## What you have to do
From the line that contains "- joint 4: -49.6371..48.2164" through the line that contains "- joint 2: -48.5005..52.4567", output every line of the listing below exactly and leave out all the rest.

***** Provided information

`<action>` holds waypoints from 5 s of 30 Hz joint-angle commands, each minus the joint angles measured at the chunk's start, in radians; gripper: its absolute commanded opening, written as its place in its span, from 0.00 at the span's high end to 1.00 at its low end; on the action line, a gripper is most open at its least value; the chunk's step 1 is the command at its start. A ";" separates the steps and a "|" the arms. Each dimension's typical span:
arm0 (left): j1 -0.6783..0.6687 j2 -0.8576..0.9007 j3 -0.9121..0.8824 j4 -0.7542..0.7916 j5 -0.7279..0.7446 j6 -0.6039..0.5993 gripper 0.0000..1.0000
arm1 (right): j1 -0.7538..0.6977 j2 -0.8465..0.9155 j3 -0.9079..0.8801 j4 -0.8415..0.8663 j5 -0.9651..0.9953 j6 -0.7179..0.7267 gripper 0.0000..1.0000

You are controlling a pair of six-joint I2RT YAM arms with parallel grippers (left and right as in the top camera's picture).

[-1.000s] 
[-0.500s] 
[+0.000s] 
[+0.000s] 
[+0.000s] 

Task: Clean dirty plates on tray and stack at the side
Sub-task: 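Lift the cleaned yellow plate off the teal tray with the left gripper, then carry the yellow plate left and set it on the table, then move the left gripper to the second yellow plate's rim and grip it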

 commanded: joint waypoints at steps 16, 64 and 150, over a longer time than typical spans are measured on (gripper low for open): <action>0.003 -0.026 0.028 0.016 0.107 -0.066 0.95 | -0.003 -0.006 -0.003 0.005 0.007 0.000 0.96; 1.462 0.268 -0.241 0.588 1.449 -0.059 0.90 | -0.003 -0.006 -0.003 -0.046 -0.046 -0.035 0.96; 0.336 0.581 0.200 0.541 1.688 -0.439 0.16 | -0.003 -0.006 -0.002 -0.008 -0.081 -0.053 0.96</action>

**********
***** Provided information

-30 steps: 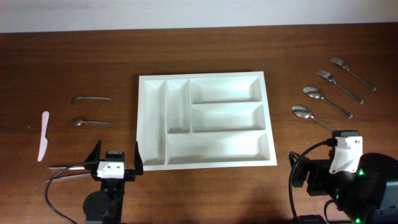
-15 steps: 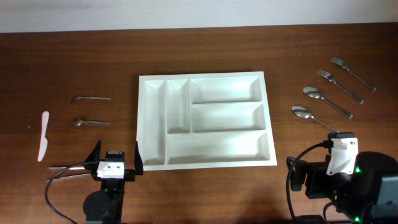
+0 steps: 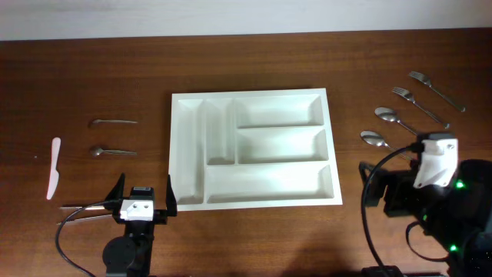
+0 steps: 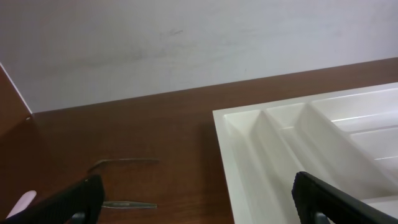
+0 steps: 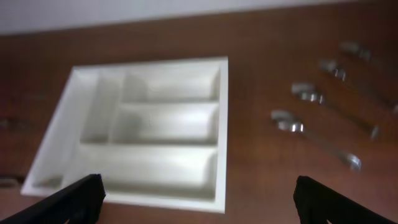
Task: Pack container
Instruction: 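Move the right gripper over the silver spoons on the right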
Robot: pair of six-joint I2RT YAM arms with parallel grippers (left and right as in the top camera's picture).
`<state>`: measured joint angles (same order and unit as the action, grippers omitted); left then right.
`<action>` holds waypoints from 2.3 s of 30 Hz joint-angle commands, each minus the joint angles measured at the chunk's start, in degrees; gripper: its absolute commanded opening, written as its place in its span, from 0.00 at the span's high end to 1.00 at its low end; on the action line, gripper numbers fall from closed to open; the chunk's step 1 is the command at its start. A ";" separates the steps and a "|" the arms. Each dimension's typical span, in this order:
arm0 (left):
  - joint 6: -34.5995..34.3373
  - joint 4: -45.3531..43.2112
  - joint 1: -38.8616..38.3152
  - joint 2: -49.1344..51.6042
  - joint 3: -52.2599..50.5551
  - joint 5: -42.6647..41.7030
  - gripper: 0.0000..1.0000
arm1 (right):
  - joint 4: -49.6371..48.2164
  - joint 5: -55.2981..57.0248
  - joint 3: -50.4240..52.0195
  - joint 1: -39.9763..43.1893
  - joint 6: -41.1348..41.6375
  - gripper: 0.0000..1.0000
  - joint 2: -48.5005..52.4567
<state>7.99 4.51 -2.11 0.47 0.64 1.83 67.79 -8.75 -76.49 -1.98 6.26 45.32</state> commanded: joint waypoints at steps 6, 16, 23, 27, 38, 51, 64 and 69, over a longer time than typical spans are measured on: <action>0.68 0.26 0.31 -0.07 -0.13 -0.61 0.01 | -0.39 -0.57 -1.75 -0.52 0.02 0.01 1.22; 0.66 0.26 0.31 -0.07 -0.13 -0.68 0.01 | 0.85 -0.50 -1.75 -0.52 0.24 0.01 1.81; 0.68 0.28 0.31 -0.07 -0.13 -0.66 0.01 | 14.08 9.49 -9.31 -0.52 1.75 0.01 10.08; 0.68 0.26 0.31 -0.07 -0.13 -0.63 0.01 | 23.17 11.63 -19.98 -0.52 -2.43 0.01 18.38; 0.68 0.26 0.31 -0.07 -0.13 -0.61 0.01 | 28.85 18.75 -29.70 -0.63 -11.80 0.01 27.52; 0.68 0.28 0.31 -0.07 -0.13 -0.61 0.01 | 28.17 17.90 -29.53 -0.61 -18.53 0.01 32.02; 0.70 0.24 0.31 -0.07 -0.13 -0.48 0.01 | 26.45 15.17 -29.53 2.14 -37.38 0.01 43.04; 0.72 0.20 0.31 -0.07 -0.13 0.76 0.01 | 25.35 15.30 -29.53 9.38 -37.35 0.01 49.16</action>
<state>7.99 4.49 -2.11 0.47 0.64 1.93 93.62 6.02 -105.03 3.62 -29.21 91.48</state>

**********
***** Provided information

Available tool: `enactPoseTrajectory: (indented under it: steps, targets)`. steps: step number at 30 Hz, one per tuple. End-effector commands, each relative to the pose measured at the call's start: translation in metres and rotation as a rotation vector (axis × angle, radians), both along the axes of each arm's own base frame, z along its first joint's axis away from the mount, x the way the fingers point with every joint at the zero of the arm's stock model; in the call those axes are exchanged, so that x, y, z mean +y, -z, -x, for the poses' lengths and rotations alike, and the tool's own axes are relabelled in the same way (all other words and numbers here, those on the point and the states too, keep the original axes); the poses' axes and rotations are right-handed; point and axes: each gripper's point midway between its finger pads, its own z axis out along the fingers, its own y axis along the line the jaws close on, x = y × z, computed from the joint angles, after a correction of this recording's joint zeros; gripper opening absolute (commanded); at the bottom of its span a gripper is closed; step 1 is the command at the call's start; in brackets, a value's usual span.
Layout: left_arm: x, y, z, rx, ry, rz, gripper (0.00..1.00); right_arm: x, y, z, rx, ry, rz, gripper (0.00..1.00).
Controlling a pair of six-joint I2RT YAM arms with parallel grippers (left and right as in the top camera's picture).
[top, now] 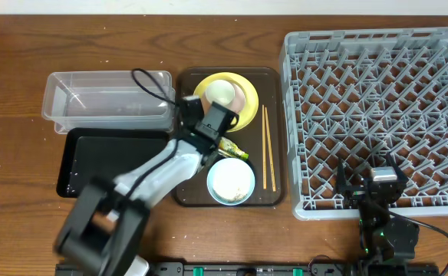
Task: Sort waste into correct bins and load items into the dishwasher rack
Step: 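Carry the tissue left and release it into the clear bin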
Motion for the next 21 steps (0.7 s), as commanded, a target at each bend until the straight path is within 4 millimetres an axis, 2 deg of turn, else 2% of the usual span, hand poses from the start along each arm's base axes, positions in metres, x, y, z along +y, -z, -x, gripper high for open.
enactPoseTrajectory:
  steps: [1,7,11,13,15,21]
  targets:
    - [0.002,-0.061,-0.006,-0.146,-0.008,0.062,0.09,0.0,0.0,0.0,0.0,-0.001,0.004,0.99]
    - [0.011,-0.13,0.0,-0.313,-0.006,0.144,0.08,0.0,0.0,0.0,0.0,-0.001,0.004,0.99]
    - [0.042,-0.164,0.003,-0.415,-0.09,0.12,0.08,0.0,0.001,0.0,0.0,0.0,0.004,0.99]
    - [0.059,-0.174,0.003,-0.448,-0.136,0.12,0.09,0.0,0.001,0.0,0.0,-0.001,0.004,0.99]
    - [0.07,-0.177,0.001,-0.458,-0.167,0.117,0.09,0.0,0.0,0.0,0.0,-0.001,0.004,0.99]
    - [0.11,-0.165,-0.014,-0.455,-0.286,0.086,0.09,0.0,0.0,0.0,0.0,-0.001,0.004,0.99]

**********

## Task response
  - joint 4: -49.6371..48.2164
  - joint 5: -55.2981..57.0248
  - joint 3: -50.4240..52.0195
  - joint 1: -39.9763..43.1893
  - joint 6: -41.1348..41.6375
  - gripper: 0.0000..1.0000
  - joint 2: -48.5005..52.4567

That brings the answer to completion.